### Your instructions
Gather every line from the entries below that includes "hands".

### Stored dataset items
☆ ☆ ☆ ☆ ☆

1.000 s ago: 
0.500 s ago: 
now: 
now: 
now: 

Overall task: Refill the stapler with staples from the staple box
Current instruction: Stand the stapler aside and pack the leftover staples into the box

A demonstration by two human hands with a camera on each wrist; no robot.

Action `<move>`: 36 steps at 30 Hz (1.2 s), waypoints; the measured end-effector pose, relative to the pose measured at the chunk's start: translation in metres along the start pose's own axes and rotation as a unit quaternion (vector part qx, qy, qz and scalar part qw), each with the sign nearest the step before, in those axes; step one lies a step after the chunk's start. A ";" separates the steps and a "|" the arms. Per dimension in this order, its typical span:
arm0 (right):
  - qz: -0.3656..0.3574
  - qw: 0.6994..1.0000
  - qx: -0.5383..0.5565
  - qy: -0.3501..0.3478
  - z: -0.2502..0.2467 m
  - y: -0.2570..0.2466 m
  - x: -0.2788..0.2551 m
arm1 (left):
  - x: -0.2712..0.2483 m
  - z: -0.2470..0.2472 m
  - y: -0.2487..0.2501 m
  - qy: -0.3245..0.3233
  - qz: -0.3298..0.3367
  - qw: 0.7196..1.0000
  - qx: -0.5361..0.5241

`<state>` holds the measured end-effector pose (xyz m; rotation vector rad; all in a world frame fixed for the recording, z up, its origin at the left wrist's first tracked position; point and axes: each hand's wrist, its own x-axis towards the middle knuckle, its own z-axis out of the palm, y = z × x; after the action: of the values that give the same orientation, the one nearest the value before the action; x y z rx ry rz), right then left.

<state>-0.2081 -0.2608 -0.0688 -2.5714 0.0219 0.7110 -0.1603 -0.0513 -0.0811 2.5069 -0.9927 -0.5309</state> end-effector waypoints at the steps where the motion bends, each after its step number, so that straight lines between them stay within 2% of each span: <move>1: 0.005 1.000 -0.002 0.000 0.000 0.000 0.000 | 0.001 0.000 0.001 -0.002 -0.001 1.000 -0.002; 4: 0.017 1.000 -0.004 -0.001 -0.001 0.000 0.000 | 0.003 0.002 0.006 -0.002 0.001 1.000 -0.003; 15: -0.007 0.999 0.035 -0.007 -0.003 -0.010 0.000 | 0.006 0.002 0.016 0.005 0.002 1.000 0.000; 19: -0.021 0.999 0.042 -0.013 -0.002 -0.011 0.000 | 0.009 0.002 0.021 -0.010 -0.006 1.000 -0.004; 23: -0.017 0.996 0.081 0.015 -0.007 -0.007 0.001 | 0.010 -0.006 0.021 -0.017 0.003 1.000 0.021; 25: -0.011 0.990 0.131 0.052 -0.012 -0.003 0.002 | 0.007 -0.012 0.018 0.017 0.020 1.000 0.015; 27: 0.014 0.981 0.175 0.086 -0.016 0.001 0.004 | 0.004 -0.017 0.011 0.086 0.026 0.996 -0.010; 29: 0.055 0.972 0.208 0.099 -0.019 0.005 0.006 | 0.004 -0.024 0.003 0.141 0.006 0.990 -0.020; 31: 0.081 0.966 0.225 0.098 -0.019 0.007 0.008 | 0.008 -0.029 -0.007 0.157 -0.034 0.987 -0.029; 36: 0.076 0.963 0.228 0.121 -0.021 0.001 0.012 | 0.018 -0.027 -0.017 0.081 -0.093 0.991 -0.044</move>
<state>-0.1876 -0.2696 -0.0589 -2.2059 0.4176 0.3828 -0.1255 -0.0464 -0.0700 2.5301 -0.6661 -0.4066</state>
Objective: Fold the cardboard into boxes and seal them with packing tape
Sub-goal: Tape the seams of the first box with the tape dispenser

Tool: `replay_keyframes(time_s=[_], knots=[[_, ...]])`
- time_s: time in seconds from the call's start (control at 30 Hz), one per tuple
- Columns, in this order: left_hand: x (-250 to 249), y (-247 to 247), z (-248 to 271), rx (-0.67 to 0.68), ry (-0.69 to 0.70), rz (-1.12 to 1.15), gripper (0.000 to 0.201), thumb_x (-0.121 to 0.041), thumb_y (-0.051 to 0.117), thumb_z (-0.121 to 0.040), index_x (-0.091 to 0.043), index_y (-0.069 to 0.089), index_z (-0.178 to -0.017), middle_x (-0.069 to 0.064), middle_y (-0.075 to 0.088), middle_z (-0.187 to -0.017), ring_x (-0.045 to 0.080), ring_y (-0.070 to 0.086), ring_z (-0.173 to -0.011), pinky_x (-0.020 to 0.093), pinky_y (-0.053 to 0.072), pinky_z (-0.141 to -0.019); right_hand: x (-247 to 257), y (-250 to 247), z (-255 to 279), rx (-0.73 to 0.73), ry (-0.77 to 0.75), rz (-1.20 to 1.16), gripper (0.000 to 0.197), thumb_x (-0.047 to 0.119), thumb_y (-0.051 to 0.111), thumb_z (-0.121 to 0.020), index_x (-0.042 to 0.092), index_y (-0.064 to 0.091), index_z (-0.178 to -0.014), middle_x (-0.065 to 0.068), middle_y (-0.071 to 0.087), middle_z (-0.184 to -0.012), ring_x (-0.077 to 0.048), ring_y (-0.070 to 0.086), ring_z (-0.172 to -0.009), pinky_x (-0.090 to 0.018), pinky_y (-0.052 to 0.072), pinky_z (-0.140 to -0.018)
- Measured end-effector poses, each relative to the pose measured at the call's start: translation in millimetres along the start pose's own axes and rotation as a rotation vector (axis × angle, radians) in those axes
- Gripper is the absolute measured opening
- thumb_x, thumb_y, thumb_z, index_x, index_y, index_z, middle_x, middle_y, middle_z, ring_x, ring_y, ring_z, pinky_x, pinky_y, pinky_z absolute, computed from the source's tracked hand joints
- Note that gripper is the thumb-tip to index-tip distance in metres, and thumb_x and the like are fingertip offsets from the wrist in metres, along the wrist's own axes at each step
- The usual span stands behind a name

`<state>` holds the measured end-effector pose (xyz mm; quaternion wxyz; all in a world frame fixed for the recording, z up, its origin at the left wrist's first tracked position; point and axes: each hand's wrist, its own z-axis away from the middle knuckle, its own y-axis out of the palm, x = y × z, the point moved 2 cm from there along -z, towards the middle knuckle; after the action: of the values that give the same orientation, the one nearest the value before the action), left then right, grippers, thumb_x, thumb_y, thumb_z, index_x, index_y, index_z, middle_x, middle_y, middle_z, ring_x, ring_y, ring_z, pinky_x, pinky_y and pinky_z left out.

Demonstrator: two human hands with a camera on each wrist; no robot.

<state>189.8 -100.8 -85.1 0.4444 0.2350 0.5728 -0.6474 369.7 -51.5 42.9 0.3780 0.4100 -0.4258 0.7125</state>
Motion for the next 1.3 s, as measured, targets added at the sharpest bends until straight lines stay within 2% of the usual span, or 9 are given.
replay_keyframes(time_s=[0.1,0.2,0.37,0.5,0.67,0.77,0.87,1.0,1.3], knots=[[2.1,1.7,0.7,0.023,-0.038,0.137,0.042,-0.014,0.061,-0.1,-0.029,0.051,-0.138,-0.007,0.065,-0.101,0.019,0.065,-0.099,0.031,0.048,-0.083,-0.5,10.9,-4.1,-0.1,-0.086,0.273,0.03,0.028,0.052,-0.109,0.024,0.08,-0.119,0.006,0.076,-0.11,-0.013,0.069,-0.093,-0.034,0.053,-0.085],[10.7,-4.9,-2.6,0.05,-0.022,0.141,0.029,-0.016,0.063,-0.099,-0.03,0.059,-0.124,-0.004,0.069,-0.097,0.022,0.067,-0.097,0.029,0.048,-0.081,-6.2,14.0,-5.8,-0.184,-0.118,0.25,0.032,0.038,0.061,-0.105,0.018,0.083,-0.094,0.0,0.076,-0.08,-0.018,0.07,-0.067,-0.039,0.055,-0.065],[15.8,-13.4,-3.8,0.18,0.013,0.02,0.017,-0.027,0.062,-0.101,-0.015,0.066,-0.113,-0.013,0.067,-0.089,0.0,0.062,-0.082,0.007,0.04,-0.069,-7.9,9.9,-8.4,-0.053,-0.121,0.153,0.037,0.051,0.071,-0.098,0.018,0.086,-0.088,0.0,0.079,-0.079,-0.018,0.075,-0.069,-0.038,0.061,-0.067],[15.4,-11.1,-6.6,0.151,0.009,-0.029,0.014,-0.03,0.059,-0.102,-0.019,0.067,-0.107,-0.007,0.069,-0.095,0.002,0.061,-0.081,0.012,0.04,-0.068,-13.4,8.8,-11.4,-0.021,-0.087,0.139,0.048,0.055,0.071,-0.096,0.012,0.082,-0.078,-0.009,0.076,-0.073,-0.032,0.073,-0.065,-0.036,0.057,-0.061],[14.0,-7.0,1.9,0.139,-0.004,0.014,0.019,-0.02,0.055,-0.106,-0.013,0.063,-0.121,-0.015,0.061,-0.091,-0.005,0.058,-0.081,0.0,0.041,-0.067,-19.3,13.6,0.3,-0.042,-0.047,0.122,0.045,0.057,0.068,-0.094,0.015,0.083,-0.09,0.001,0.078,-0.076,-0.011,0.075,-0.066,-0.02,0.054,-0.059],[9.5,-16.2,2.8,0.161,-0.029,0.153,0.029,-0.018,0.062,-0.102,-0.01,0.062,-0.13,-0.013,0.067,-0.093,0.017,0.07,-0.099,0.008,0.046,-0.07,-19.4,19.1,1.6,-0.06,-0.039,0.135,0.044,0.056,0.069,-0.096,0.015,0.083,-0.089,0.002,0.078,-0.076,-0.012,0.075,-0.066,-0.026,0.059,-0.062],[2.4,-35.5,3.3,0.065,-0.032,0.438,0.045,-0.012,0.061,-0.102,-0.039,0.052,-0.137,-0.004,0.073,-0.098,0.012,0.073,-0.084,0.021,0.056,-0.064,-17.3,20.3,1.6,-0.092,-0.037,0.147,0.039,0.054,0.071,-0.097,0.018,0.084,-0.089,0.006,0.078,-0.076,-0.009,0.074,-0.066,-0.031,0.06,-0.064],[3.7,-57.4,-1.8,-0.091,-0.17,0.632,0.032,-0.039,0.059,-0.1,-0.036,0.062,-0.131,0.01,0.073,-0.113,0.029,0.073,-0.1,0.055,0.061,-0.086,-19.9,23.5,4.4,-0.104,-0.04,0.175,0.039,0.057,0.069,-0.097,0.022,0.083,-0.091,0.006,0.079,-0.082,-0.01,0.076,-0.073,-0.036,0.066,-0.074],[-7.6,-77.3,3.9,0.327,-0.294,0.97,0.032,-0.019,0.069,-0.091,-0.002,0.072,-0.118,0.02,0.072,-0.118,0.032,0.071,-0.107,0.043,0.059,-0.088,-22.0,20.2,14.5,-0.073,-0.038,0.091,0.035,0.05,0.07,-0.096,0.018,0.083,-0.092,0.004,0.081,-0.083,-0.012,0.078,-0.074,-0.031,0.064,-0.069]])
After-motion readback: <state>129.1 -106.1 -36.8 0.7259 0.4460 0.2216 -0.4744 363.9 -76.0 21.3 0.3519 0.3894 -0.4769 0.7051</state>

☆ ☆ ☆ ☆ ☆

### Solution to this exercise
A demonstration by two human hands with a camera on each wrist; no robot.
Demonstrator: two human hands with a camera on each wrist; no robot.

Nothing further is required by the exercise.